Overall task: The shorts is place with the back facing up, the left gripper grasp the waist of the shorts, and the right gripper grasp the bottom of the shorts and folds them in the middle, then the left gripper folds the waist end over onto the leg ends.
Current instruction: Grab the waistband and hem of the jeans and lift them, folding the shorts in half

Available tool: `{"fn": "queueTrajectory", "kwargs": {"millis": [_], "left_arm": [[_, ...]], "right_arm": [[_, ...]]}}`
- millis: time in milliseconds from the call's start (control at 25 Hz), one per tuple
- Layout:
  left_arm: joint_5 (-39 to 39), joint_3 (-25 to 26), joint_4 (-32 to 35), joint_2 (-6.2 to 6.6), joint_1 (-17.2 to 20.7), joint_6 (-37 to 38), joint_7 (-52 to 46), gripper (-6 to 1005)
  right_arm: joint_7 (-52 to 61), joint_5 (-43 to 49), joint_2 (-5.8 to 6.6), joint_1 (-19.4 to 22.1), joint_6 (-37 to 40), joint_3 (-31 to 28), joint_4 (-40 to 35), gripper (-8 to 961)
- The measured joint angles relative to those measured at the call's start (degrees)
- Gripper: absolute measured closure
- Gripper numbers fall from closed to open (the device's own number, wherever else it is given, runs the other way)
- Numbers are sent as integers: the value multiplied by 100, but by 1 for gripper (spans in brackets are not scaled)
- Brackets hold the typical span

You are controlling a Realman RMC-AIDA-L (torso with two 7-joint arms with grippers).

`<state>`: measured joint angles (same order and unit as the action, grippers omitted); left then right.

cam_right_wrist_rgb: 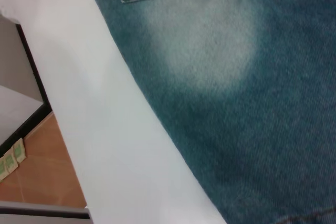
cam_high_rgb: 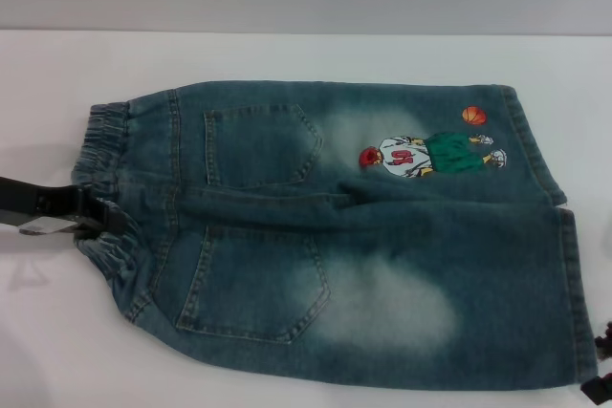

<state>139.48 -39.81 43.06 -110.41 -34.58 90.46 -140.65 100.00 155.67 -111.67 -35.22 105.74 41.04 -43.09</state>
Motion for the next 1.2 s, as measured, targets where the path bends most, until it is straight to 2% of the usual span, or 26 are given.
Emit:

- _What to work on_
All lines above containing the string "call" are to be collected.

- _Task solution_
- millis: time in milliseconds from the call's start (control at 25 Hz), one per tuple
- The measured joint angles relative to those measured at the call's start (degrees)

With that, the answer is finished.